• Instructions to follow
Transcribe word for word the section of the records below that opens with the line containing "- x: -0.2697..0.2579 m" and closes with the line containing "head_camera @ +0"; drop every picture.

• Input material
—————

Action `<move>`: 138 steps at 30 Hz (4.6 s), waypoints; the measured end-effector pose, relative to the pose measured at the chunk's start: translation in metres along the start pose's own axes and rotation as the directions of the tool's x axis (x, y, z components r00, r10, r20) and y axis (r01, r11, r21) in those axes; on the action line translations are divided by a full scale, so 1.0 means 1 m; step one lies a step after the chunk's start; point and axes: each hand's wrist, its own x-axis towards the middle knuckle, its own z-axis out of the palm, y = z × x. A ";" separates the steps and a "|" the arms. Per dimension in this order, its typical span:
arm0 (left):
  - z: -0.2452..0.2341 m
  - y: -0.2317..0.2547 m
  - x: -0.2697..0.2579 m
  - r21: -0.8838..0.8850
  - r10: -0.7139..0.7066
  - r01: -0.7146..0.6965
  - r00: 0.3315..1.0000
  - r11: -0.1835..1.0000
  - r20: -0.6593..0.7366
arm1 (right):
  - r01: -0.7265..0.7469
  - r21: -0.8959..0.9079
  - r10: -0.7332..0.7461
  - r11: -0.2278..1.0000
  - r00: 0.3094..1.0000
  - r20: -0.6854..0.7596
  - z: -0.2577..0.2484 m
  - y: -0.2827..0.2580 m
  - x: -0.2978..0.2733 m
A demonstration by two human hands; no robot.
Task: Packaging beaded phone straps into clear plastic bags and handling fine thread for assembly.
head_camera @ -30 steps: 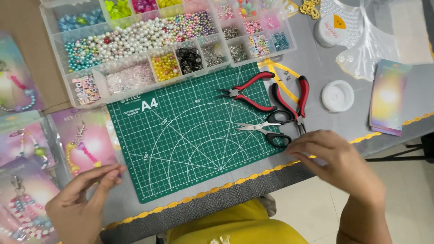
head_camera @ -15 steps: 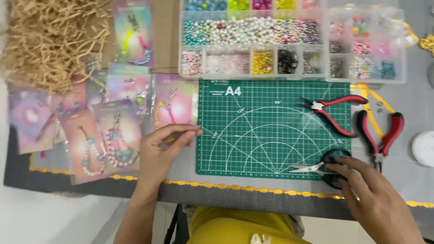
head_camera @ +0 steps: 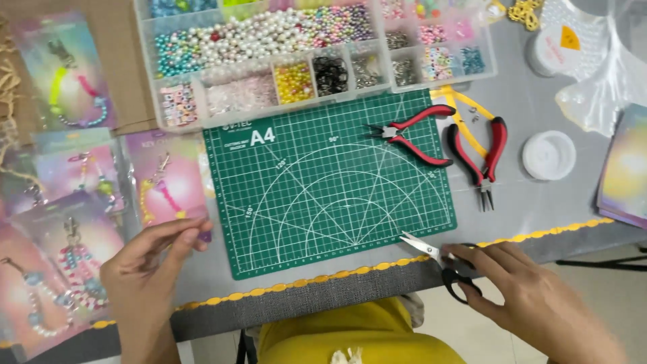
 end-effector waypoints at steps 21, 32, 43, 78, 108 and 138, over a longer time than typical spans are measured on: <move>0.013 -0.007 -0.012 0.038 -0.017 0.024 0.987 0.999 -0.159 | 0.447 0.445 -0.364 0.776 0.894 -0.263 0.005 -0.031 0.037; 0.012 0.001 -0.008 -0.005 0.008 -0.009 0.993 1.000 -0.119 | 0.725 0.191 -0.678 0.662 0.687 -0.262 -0.031 -0.043 0.082; 0.006 -0.004 -0.009 -0.010 0.012 -0.013 0.993 1.000 -0.114 | 0.019 0.893 -0.358 0.450 0.920 0.161 -0.012 -0.047 0.040; 0.168 -0.003 -0.035 0.206 0.661 -0.950 0.311 0.234 0.683 | 0.026 0.854 0.571 0.520 0.733 -0.370 0.041 0.015 -0.013; 0.236 0.005 0.004 0.472 0.767 -0.879 0.347 0.066 0.539 | 0.059 0.923 0.462 0.380 0.853 -0.244 0.045 0.014 -0.009; 0.234 0.034 0.036 0.071 0.062 -0.220 0.541 0.973 0.839 | 0.050 0.994 0.058 0.099 0.997 -0.056 0.026 0.003 0.001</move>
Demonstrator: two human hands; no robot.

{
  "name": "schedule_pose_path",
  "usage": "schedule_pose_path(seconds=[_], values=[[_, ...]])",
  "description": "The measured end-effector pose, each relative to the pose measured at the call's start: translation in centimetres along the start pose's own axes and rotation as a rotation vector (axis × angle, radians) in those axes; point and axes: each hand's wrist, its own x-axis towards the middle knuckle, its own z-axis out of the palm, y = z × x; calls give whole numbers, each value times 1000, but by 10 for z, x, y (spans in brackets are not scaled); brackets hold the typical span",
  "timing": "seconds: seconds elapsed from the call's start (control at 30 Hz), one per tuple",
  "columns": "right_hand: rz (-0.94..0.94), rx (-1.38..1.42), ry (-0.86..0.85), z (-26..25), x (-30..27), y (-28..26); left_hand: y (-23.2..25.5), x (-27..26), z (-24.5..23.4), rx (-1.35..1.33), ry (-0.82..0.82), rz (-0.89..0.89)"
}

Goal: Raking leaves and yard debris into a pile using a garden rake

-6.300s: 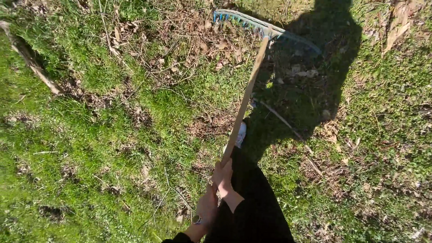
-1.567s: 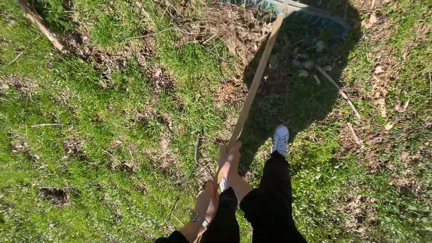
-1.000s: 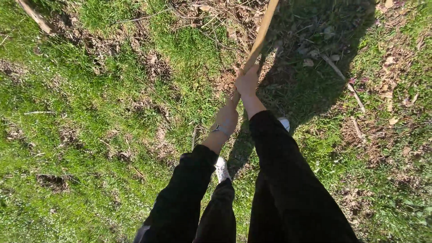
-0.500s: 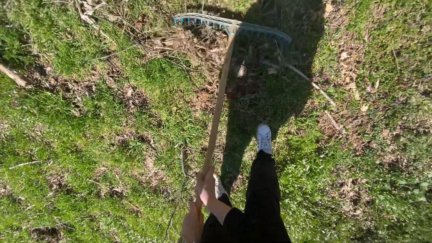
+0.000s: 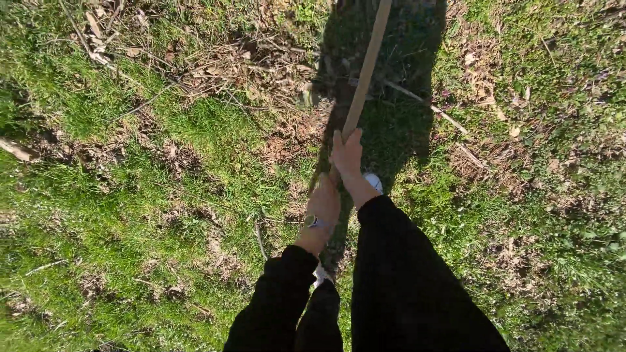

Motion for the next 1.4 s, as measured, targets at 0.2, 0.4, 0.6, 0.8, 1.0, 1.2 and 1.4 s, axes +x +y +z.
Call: schedule_pose_path(seconds=[0.2,0.4,0.6,0.8,1.0,1.2,1.4], values=[[52,66,108,-26,39,7,24,48,37,107,-85,-162],[226,-67,21,4,-66,56,-47,-63,44,-14,-177,-55],[334,-239,22,47,-212,147,-156,-205,106,183,-279,-47],[368,4,1,56,-312,80,-176,-294,91,14,-247,-69],[365,-55,8,29,-264,55,-146,-253,108,-93,29,65],[348,-53,42,-9,-136,-34,-10,-132,13,-144,11,-59],[178,-28,13,-67,-19,-70,71,-7,26,-106,-88,-8]])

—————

• Your solution
  - x: -0.2697..0.2579 m
  - r21: -0.8838..0.8850
  - r10: -0.7139..0.7066
  - r01: -0.7146..0.6965
  - r00: 0.3315..1.0000
  - r11: -0.1835..1.0000
  - r20: -0.6593..0.7366
arm1 (right):
  - r01: -0.7265..0.7469
  - r21: -0.8959..0.9079
  - r10: -0.7332..0.7461
  - r11: -0.2278..1.0000
  - r00: 0.3094..1.0000
  - r20: -0.6854..0.7596
  - z: -0.2577..0.2484 m
  - y: -0.2827..0.2580 m
  - x: -0.2978..0.2733 m
A demonstration by two human hands; no robot.
Task: Packaging beaded phone straps into clear plastic bags and handling fine thread for assembly.
head_camera @ -30 steps: 
head_camera @ -15 steps: 
head_camera @ +0 steps: 

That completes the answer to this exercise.